[Opening Supplied material section]

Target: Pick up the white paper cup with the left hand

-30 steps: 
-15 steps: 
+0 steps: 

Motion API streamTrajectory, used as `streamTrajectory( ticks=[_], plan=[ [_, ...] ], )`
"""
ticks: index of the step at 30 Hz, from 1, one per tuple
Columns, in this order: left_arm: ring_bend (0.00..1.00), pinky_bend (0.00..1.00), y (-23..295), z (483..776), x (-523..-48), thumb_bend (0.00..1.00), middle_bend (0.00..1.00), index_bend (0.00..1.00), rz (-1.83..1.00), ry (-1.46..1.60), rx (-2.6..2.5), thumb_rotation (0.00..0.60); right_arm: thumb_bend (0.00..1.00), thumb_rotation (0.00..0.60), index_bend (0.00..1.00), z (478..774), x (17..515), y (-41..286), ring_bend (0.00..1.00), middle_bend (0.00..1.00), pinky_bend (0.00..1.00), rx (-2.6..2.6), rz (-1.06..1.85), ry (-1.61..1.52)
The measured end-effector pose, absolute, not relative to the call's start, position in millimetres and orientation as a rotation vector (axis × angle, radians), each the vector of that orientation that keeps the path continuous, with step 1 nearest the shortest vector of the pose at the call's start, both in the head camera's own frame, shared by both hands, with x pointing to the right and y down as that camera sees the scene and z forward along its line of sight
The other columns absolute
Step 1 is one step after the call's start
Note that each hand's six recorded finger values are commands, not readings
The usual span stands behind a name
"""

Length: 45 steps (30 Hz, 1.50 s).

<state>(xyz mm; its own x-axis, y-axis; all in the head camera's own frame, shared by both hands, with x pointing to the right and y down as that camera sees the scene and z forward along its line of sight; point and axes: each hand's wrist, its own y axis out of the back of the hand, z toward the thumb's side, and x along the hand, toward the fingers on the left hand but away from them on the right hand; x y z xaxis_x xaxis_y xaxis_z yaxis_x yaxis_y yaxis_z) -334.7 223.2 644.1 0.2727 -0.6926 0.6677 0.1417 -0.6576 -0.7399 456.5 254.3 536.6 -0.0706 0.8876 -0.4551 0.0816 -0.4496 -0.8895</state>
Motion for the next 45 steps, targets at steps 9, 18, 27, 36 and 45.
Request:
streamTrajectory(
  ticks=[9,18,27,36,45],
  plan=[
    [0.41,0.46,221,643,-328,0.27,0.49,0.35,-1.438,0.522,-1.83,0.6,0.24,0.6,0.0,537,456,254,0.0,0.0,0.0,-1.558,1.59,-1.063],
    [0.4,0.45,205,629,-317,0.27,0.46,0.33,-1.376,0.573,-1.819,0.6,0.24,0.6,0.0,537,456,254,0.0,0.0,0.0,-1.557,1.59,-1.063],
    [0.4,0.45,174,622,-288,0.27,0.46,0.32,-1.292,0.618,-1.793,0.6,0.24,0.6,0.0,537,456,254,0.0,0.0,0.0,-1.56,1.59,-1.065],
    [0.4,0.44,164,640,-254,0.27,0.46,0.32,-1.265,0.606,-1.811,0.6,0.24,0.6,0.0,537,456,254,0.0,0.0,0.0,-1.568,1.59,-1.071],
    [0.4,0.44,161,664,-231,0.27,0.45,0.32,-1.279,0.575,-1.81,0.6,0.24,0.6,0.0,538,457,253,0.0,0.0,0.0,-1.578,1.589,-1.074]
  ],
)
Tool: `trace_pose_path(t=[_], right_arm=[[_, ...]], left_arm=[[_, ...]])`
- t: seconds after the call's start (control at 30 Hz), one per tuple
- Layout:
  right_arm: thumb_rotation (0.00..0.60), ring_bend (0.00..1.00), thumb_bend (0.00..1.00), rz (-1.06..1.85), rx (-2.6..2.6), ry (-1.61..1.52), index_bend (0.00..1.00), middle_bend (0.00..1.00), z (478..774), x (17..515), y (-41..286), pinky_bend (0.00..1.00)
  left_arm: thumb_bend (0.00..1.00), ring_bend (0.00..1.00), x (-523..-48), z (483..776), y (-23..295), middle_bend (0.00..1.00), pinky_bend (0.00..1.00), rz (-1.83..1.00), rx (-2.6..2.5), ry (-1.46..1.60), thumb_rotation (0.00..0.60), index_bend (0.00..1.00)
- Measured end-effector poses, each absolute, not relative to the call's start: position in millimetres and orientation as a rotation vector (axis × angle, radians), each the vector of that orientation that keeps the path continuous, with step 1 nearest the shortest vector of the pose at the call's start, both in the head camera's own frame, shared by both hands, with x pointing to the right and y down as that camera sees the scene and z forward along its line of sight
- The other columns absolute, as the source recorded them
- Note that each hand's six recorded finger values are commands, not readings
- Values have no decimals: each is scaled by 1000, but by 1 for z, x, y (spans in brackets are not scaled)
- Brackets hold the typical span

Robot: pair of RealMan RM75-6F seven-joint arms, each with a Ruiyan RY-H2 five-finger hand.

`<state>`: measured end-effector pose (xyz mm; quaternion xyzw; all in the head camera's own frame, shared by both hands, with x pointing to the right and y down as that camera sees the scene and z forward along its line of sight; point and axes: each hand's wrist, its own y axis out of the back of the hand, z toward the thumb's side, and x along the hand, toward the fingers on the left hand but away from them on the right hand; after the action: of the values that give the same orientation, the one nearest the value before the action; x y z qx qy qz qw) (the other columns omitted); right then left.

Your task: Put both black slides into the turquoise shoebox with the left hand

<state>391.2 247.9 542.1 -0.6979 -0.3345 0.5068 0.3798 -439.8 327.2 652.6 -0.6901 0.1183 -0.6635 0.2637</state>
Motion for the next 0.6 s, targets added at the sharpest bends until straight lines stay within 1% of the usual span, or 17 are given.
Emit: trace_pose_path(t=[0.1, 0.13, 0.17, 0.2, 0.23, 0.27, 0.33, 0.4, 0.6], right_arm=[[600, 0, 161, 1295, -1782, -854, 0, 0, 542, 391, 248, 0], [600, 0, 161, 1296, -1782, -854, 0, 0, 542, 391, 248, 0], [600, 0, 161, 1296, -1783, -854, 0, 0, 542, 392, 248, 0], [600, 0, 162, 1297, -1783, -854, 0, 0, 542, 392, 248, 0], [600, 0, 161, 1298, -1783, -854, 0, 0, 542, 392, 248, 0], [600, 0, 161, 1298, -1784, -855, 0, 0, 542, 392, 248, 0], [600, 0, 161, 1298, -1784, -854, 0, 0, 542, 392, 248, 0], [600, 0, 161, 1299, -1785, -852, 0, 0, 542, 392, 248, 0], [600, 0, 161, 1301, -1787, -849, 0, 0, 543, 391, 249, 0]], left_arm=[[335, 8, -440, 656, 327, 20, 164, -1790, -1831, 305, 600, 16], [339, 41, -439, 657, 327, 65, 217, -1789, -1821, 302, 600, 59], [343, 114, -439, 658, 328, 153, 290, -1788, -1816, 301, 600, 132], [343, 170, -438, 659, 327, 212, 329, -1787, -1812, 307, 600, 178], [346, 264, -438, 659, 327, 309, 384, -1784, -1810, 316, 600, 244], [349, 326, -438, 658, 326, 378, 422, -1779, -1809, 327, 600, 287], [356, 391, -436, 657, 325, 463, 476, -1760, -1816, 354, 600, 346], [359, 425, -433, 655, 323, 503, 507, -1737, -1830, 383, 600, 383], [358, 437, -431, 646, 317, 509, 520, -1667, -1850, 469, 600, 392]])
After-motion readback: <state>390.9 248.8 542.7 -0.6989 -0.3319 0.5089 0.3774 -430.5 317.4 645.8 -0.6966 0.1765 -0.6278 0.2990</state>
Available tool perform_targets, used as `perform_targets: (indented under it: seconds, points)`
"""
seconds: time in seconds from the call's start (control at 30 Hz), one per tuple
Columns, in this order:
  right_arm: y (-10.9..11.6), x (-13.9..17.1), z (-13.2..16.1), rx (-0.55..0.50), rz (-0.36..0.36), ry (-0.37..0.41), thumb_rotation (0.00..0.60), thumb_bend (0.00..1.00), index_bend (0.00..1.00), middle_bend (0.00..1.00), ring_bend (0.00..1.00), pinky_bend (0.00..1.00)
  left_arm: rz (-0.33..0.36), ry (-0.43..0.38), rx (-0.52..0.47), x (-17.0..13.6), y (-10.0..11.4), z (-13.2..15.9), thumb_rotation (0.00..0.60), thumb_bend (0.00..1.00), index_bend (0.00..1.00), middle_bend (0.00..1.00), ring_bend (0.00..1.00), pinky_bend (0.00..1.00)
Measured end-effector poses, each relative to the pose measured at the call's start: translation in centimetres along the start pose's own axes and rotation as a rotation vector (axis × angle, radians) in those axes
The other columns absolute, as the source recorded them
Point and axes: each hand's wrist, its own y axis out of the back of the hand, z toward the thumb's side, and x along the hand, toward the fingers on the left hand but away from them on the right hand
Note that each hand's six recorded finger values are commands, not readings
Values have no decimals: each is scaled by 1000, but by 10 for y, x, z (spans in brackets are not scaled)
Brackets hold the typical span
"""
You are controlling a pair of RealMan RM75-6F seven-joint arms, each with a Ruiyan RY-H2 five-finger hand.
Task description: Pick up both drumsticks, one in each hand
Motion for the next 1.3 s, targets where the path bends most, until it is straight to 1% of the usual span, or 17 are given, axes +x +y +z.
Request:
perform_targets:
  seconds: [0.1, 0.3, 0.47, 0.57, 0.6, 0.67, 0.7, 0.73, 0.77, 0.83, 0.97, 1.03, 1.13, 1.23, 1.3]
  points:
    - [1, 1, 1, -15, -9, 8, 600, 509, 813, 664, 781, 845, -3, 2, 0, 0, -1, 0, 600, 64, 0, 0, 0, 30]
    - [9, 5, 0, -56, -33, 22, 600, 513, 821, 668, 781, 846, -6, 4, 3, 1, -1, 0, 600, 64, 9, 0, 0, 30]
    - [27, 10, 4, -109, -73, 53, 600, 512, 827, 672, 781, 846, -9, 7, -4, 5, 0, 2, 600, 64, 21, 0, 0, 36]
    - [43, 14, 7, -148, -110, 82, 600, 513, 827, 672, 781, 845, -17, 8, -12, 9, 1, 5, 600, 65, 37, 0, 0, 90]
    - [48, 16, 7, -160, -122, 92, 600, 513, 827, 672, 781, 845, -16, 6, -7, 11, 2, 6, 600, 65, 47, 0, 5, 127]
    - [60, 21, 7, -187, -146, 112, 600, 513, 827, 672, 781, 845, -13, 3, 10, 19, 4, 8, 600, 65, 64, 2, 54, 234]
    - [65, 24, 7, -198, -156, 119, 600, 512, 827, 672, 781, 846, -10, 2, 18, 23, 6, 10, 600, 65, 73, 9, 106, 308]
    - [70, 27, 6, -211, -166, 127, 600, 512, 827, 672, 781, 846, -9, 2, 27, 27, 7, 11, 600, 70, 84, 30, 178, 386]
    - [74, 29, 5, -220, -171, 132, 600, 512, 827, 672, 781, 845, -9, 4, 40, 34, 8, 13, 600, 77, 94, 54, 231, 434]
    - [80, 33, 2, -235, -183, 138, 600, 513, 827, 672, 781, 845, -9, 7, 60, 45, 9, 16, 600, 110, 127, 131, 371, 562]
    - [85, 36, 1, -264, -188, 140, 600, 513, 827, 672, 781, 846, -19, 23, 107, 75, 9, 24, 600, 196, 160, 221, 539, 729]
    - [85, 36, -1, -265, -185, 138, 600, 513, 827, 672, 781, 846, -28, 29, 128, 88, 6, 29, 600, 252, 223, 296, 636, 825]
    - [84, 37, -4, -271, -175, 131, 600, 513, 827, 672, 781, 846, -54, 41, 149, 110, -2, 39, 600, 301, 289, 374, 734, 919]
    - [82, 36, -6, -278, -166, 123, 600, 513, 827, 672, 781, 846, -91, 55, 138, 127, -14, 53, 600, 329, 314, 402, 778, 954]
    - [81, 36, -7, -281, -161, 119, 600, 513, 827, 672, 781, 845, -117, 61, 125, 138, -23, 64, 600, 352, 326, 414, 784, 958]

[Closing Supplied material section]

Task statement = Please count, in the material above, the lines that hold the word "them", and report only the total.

Response area = 5